Classification and external resources
ICD-10 Q04.3
OMIM 251300
DiseasesDB 31334
MeSH C537548
Orphanet 2065

Galloway Mowat syndrome is a very rare autosomal recessive[1] genetic disorder, consisting of a variety of features including hiatal hernia, microcephaly and nephrotic syndrome.[2]


Galloway Mowat syndrome is an autosomal recessive disorder,[1] which means the defective gene responsible for the disorder is located on an autosome, and two copies of the defective gene (one inherited from each parent) are required in order to be born with the disorder. The parents of an individual with an autosomal recessive disorder both carry one copy of the defective gene, but usually do not experience any signs or symptoms of the disorder.

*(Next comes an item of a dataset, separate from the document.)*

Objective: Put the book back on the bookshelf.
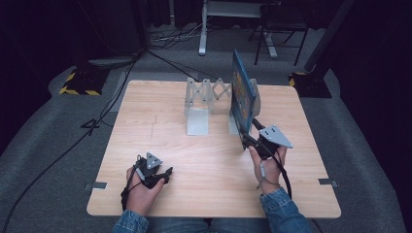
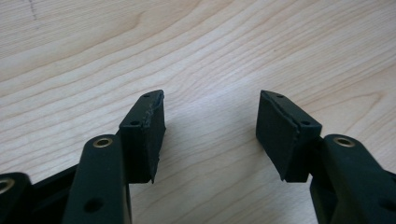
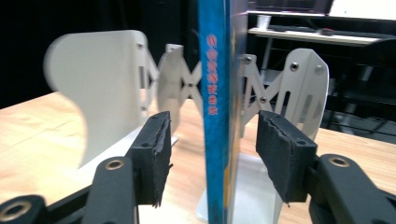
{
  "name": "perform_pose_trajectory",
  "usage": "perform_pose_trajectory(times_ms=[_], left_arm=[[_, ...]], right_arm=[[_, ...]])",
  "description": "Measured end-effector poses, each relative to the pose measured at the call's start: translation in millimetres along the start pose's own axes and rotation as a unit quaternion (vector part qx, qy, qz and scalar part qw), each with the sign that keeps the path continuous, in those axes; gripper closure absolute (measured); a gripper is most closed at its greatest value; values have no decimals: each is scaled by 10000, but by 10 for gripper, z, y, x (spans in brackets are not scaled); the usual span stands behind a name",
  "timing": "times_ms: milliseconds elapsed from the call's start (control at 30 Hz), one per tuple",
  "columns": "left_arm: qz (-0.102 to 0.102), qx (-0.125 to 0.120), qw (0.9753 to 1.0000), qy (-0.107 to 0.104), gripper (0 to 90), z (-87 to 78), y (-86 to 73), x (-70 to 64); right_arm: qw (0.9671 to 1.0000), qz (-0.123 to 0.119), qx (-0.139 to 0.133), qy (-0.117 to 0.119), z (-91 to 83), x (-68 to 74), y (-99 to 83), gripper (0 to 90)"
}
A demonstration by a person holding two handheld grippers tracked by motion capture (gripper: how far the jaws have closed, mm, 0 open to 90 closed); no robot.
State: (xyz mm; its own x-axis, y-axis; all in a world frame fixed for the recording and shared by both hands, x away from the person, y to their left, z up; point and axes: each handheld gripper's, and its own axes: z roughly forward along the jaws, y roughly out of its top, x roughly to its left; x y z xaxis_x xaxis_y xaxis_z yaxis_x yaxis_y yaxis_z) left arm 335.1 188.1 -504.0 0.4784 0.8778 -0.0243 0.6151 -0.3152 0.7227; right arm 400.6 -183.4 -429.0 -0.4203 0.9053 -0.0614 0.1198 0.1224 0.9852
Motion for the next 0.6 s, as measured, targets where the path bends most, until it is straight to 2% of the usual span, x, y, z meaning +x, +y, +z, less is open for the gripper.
perform_pose_trajectory(times_ms=[100, 267, 400, 467, 600], left_arm=[[37, 1, 10000, -53, 416, -5, -6, 40], [74, 1, 9999, -75, 408, -7, -8, 51], [97, 14, 9999, -112, 406, -12, -11, 62], [112, 21, 9998, -133, 403, -14, -13, 71], [222, 44, 9995, -225, 385, -14, -8, 122]], right_arm=[[9996, 96, -83, 240, -229, -88, 80, 451], [9994, 71, -141, 316, -488, -239, 175, 434], [9991, 150, 144, 366, -661, -378, 130, 432], [9989, 123, 321, 307, -752, -468, 90, 429], [9986, 171, 460, 201, -881, -617, 38, 418]])
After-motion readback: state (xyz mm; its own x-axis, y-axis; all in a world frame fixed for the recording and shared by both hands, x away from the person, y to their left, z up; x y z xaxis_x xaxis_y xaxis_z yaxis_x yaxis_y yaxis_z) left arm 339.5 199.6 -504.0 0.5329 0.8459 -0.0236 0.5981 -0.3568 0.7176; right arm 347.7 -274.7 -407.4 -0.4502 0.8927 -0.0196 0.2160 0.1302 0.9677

The exact genetic defect in Galloway Mowat syndrome is yet to be discovered. However, mutations in podocyte proteins, such as nephrin, alpha-actinin 4, and podocin, are associated with proteinuria and nephrotic syndrome. There is reduced expression of synaptopodin, GLEPP1, and nephrin in Galloway-Mowat syndrome, but these are likely secondary to the proteinuria, likely not the proteins mutated in Galloway-Mowat syndrome.[3]

The biochemical lesion appears to be in the Kinase, Endopeptidase and Other Proteins of small Size (KEOPS)/Endopeptidase-like and Kinase associated to transcribed Chromatin (EKC) (KEOPS/EKC) complex.[4] Sequencing of genes in 37 cases of this condition revealed muations in the OSGEP, TP53RK, TPRKB and LAGE3 genes all of which encode subunits in the KEOPS complex. Members of this complex are found in bacteria, archaea and eukaryotes and are highly conserved. The function of this complex is still under investigation.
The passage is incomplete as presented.